Pulling his black coffee to his lips, he turned back to the window. “You know, this reminds me of college.”
“I don’t recall it snowing once during college, unless there was something after Cal.”
“A snowstorm is not the only thing that’s kept us cooped up together for ridiculous amounts of time.”
“Oh! Junior year…” I smiled at the memory and took a long sip, letting the warm liquid and the alcohol warm me from the inside.
“Spring semester, we holed up in your dorm room for two weeks.”
“The difference is,” I waggled my spoon at him. “We don’t have 400 take out restaurants to choose from.”
“Mr. Wong’s Chinese and Buffalo Wings.”
“Oh, his fried zucchini was so good.” This conversation was making me hungry.
Eli pulled his cell phone out.
“What are you doing?” I furrowed my brow at him over the rim of my mug.
He didn’t answer.
Clicking through a series of buttons, he hit the speaker phone and I heard it ring.
“Mr. Wong’s, pick up or delivery?” The voice of the kid working the phones came through in a mechanical drone.
I nearly spit out the mouthful of cocoa.
“Delivery, we’d like two orders of fried zucchini and crab puffs.” He grinned at me, looking like the college boy I’d fallen in love with all those years ago – maybe a little scruffier.
“What’s your address?”
“Can you deliver to Michigan?” The grin only grew, and I did my best to get a sip down without giggling.
“Street or avenue?”
“The state.”
There was a pause before he hung up.
Eli put his phone away and chuckled to himself.

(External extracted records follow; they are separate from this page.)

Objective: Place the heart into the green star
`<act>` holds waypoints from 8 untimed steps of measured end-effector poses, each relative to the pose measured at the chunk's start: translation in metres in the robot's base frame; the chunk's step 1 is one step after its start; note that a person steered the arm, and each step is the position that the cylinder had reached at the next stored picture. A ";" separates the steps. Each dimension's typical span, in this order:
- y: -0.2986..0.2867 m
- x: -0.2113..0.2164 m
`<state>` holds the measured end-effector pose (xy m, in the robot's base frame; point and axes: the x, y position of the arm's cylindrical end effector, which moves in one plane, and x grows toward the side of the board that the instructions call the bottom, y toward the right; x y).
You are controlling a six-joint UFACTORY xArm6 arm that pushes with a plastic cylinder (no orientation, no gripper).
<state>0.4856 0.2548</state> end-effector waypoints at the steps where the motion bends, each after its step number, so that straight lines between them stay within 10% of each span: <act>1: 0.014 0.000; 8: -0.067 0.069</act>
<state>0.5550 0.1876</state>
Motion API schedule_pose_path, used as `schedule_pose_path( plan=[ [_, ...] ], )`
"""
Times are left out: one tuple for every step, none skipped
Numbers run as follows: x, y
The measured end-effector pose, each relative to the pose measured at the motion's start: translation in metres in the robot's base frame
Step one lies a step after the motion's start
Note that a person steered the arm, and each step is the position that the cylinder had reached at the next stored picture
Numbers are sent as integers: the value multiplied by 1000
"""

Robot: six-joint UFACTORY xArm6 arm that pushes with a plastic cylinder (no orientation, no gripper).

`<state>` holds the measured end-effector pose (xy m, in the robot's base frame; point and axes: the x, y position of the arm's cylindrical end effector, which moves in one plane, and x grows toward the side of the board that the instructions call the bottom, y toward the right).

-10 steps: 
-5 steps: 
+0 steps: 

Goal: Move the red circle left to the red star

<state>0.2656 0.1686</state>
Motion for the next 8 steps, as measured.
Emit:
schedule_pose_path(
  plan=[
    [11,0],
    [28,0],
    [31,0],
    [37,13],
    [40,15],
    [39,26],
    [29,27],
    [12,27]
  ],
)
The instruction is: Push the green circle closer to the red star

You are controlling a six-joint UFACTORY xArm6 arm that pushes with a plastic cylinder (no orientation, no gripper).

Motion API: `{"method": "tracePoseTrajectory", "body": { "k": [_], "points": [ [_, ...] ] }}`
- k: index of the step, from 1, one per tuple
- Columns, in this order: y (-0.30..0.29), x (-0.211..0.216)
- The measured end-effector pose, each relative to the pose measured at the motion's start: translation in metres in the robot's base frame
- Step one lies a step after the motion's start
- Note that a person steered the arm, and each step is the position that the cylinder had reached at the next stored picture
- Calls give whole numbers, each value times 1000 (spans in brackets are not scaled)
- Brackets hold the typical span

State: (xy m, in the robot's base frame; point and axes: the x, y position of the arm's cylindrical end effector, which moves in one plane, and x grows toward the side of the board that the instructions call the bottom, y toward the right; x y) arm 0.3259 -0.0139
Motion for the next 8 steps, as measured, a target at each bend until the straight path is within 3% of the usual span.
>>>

“Hey, do you know what Chinese restaurants serve for Easter?”He waited, I didn’t answer, “Colored eggrolls.”
I shook my head and laughed at the stupidity. “That one was bad.”
He smiled wider.
I wondered what had happened to the crabapple I’d been cooped up with for the last week and a half.
In need of more warmth, I went to the stove. I picked up the handle of the kettle without thinking.
The metal handle scorched my flesh and I dropped it, hearing it clatter to the floor, I instinctively closed my hand. That only made it worse.
Looking around, I couldn’t think of what to do. Where had Eli gone?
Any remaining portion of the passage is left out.